## WORK TO COMPLETE
Please copy out the full listing that follows exactly; no picture belongs in the copy.

┄┄┄┄┄┄┄┄┄┄┄┄┄┄┄┄┄┄┄┄

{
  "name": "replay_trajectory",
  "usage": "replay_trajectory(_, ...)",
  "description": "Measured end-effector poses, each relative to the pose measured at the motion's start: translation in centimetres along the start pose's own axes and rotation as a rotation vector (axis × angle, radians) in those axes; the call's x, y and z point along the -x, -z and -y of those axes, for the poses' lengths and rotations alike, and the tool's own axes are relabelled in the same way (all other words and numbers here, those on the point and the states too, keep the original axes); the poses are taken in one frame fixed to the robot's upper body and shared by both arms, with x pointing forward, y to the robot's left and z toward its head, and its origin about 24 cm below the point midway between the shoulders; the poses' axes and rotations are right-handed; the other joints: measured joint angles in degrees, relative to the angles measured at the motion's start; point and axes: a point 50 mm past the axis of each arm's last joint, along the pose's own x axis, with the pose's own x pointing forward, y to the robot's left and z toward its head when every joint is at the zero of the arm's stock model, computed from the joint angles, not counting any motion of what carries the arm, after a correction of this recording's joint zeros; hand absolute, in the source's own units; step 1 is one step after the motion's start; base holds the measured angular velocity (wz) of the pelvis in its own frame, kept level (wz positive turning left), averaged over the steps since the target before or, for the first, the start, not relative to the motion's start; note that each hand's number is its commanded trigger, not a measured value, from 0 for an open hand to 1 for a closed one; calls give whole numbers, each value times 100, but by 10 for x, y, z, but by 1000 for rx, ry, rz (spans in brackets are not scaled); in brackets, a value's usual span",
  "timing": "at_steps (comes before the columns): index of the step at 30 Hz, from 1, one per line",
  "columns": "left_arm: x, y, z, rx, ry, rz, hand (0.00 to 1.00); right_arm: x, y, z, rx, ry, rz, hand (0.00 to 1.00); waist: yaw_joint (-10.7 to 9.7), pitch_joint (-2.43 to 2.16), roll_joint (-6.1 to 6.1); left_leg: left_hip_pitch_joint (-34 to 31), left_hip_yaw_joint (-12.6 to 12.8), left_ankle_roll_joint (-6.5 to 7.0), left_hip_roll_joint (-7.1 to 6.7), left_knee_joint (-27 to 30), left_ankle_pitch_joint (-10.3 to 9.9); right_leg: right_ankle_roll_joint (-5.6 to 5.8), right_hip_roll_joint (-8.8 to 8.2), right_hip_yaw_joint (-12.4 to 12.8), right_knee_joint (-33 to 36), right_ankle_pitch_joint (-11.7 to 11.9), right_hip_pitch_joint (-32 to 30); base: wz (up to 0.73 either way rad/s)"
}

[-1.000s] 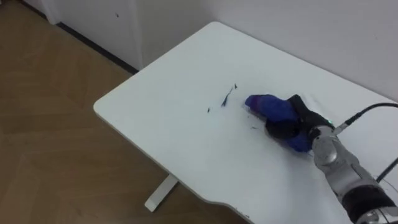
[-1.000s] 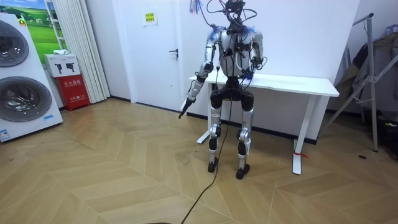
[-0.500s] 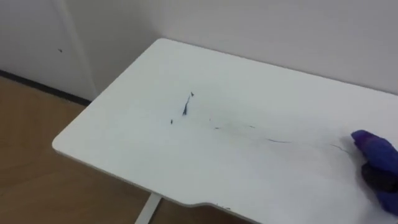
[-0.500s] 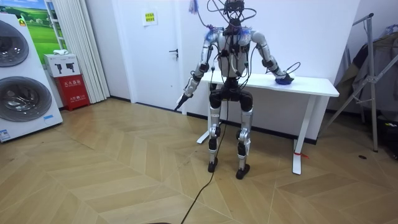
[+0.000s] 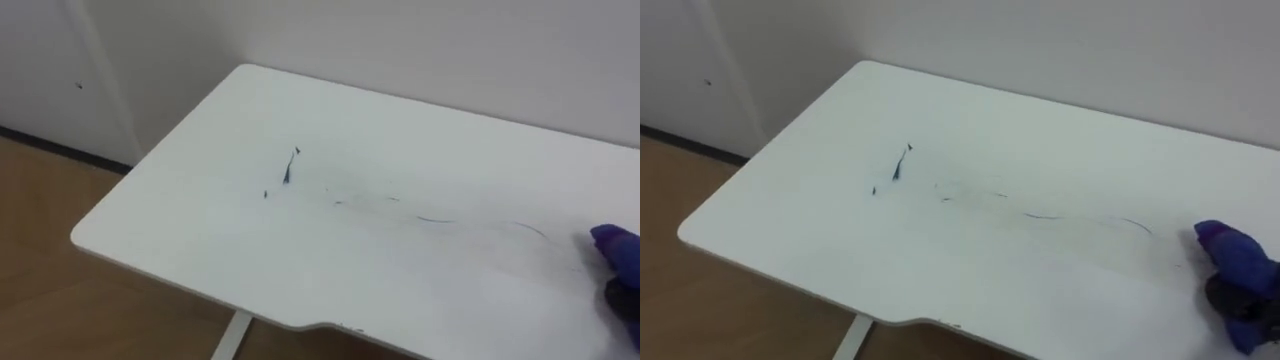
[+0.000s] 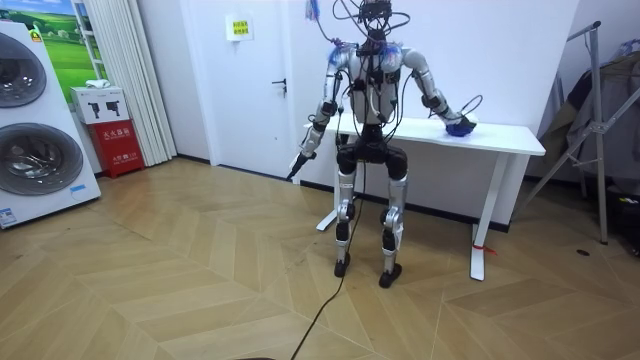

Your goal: Wipe table

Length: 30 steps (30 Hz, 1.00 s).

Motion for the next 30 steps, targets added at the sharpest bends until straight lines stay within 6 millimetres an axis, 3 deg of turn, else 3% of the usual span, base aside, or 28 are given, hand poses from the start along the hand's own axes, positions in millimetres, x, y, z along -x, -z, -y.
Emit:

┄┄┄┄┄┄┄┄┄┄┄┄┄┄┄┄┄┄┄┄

## ANSWER FOR THE TASK
{
  "name": "replay_trajectory",
  "usage": "replay_trajectory(_, ...)",
  "description": "Measured end-effector poses, each relative to the pose measured at the motion's start: translation in centimetres along the start pose's own axes and rotation as a rotation vector (axis × angle, radians) in those axes; the call's x, y and z point along the -x, -z and -y of those axes, for the poses' lengths and rotations alike, and the tool's own axes are relabelled in the same way (all other words and numbers here, those on the point and the states too, keep the original axes); the poses are taken in one frame fixed to the robot's upper body and shared by both arms, with x pointing forward, y to the robot's left and z toward its head, and its origin about 24 cm below the point midway between the shoulders; the poses' axes and rotations are right-handed; the other joints: measured joint angles in degrees, relative to the angles measured at the motion's start; point and axes: a point 50 mm past the axis of each arm's last joint, along the pose's own x axis, with the pose's own x pointing forward, y to the robot's left and z toward its head when every joint is at the zero of the arm's stock model, computed from the joint angles, not counting any motion of what carries the arm, after a correction of this recording's joint zeros; hand absolute, in the source's own units; step 1 is one step after the motion's start; base holds the measured angular velocity (wz) of the pelvis in its own frame, kept level (wz positive turning left), averaged over the steps since the target before or, for the first, the start, not relative to the motion's start; note that each hand's number is its commanded trigger, not a measured value, from 0 for an open hand to 1 for a closed one; calls give whole numbers, each value times 100, but by 10 for x, y, z, but by 1000 for rx, ry, rz (spans in brackets are not scaled); in brackets, a value's usual span",
  "timing": "at_steps (comes before the columns): index of the step at 30 Hz, from 1, one per line",
  "columns": "left_arm: x, y, z, rx, ry, rz, hand (0.00 to 1.00); right_arm: x, y, z, rx, ry, rz, hand (0.00 to 1.00); waist: yaw_joint (-10.7 to 9.7), pitch_joint (-2.43 to 2.16), roll_joint (-6.1 to 6.1); left_leg: left_hip_pitch_joint (-34 to 31), left_hip_yaw_joint (-12.6 to 12.8), left_ankle_roll_joint (-6.5 to 7.0), left_hip_roll_joint (-7.1 to 6.7), left_knee_joint (-27 to 30), left_ankle_pitch_joint (-10.3 to 9.9); right_leg: right_ankle_roll_joint (-5.6 to 5.8), right_hip_roll_joint (-8.8 to 8.2), right_hip_yaw_joint (-12.4 to 12.8), right_knee_joint (-33 to 36), right_ankle_pitch_joint (-11.7 to 11.9), right_hip_pitch_joint (-32 to 30); base: wz (up to 0.73 either way rad/s)"
}

[-1.000s] 
[-1.000s] 
[-0.500s] 
[-0.500s] 
[+0.000s] 
[+0.000s] 

Your goal: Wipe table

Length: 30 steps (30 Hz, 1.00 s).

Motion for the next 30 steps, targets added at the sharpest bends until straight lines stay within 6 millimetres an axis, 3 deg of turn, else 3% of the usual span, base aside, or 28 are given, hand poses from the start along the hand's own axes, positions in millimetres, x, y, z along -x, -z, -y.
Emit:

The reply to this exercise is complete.